Pour avoir survolé une quinzaine de ces pays avec lui, dans des conditions parfois difficiles, j’avais appris à le connaître et à l’apprécier. Je ne le remercierai jamais assez de m’avoir permis de vivre ce que nous avons vécu ensemble. J’ai pu grâce à lui faire des vols que je n’aurais pas imaginé faire, pas tellement sur le plan technique, mais surtout à cause des obstacles administratifs qui se lèvent maintenant sur la route des voyageurs, et ce quel que soit le continent. Thierry avait un talent inégalé pour s’acharner à obtenir des autorisations improbables, pour passer des heures à les négocier, ou à négocier des remises sur les droits de survol ou les taxes d’atterrissage.
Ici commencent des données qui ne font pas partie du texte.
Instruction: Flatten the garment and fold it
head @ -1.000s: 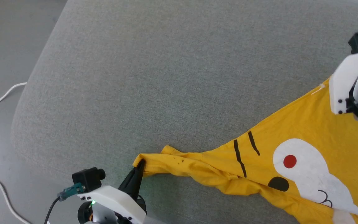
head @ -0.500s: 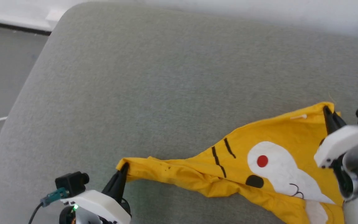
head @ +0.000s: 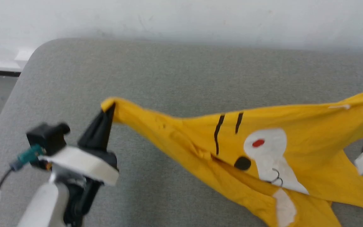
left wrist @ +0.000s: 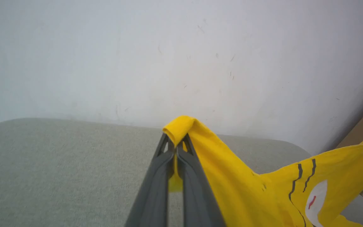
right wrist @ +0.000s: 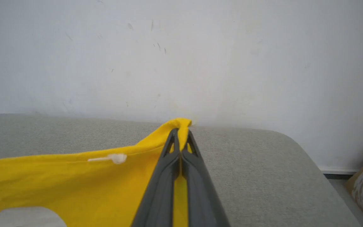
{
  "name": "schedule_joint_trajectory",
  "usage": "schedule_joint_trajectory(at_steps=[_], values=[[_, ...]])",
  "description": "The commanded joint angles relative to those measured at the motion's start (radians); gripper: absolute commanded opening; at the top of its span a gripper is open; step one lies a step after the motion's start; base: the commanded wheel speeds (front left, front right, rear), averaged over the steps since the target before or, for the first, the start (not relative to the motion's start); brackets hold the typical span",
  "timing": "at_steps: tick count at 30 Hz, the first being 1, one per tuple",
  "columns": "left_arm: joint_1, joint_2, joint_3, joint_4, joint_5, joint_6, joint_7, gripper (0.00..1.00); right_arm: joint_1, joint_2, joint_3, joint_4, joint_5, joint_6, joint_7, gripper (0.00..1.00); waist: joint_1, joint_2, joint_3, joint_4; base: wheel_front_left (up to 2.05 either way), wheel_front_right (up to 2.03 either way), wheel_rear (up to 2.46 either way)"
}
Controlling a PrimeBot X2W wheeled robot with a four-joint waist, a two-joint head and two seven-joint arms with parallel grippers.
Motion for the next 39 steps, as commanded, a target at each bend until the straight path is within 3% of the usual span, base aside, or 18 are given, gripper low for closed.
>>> schedule_joint_trajectory(at_steps=[1,6,10,19,27,30,34,39], values=[[-0.036,0.010,0.002,-0.012,0.012,-0.009,0.001,0.00,-0.011,-0.018,-0.007,-0.024,-0.010,-0.001,0.012,0.00,0.0002,-0.0001,-0.017,-0.021,0.00,0.00,0.00],[-0.202,0.040,0.001,-0.066,0.042,-0.032,0.024,0.00,-0.093,-0.132,0.003,-0.148,-0.015,-0.001,0.131,0.00,0.0002,-0.0001,-0.005,-0.039,0.00,0.00,0.00],[-0.336,0.050,0.000,-0.094,0.040,-0.053,0.050,0.00,-0.197,-0.246,0.024,-0.168,0.010,-0.001,0.210,0.00,0.0002,-0.0001,0.016,-0.054,0.00,0.00,0.00],[-0.657,0.071,0.017,-0.051,-0.021,-0.093,0.104,0.00,-0.542,-0.395,0.108,-0.036,0.075,-0.001,0.300,0.00,0.0002,-0.0001,0.121,-0.097,0.00,0.00,0.00],[-0.995,0.082,0.044,0.113,-0.013,-0.086,0.129,0.00,-0.902,-0.390,0.224,0.173,0.029,-0.001,0.298,0.00,0.0002,-0.0001,0.295,-0.139,0.00,0.00,0.00],[-1.132,0.084,0.063,0.201,0.006,-0.074,0.114,0.00,-1.035,-0.361,0.249,0.263,-0.005,-0.001,0.260,0.00,0.0002,-0.0001,0.364,-0.158,0.00,0.00,0.00],[-1.295,0.042,0.124,0.305,-0.043,-0.032,0.091,0.00,-1.182,-0.307,0.266,0.372,-0.060,-0.001,0.191,0.00,0.0002,-0.0001,0.437,-0.181,0.00,0.00,0.00],[-1.463,0.050,0.140,0.393,-0.005,-0.008,0.034,0.00,-1.321,-0.254,0.257,0.463,-0.127,-0.001,0.094,0.00,0.0002,-0.0001,0.503,-0.198,0.00,0.00,0.00]])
Son projet Earth Colors était une idée magnifique, simple et folle en même temps, mais qui à son contact paraissait complètement envisageable… survoler tous les pays du monde, en montrer les beautés incroyables, mais aussi montrer que l’homme est réellement le pire destructeur de son environnement que l’on puisse imaginer.

La Terre, la Nature, l’Homme dans ce milieu unique, étaient ce qui le portait, lui donnait cette énergie incroyable qui lui permettait de remuer des montagnes, de mobiliser autour de lui, complètement détaché des contingences matérielles qui nous importent tant et nous engluent dans un petit quotidien dont depuis longtemps il avait su s’extraire.
Thierry avait une vraie empathie pour l’autre, peu importaient origines, couleur, religion, argent… seuls comptaient la découverte, le partage, l’échange, l’amitié…Je ne crois pas qu’il était possible de se fâcher avec lui. Il pouvait parfois être un peu agaçant, quand il était complètement emporté par ses idées et n’écoutait plus ce qu’on lui disait, mais ces moments passaient vite, il avait tant à offrir.  La terre rétrécissait à son contact, quand on évoquait les raids à venir, « on va passer par là, mais par ici çà doit être bien aussi… »  et on franchissait en quelques secondes des centaines de kilomètres !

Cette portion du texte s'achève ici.